J’aime beaucoup ce passage, j’ai l’impression qu’il révèle un point vraiment important de l’œuvre de Shûsaku ENDÔ :
Et trempant la bouchée, il la prit et la donna à Judas, fils de Simon L’Iscariote. (…) Il se tourna vers lui et lui dit : « Ce que tu as à faire, fais-le vite ! »

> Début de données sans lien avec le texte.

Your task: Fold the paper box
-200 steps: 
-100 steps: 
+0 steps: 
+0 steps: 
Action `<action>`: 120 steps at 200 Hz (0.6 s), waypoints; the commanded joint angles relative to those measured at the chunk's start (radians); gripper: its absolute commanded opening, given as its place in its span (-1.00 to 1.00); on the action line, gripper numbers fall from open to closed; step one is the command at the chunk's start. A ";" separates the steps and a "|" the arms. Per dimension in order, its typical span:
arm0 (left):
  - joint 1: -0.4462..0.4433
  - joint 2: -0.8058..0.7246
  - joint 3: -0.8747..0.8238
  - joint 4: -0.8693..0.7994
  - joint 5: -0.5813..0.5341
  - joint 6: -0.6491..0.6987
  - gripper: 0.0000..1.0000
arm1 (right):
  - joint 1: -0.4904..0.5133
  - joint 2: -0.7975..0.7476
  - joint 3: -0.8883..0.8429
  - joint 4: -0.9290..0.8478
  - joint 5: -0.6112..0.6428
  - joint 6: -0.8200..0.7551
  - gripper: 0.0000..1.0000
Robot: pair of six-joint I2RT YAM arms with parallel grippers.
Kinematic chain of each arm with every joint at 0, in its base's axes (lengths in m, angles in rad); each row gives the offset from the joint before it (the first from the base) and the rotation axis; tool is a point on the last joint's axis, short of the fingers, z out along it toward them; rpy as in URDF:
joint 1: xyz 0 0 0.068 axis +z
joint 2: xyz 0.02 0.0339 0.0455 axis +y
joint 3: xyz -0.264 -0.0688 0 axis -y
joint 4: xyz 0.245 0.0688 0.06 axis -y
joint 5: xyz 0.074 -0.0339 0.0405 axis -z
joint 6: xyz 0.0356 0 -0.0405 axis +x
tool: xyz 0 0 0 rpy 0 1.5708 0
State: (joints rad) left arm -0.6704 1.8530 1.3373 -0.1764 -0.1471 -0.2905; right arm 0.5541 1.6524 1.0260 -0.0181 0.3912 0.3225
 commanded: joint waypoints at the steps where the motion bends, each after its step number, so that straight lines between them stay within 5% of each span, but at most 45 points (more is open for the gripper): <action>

« Fais ce que tu as à faire » se réfère bien entendu à l’acte que Judas va commettre, trahir et vendre Jésus. Pourquoi le christ n’essaye-t-il pas de le retenir ? S’agit-il là d’un rejet pur et simple du traître ? Le père Inoué m’explique que ces paroles témoignent de l’aspect humain du Christ. Il aime Judas mais, assis à la même table que lui, il ne peut se défendre d’un sentiment de dégoût à son égard. Cela ressemble au mélange de haine et d’amour que nous éprouvons pour une femme qui nous a trompés mais qu’au fond, nous aimons encore. Mais moi, j’ai une autre idée sur la question.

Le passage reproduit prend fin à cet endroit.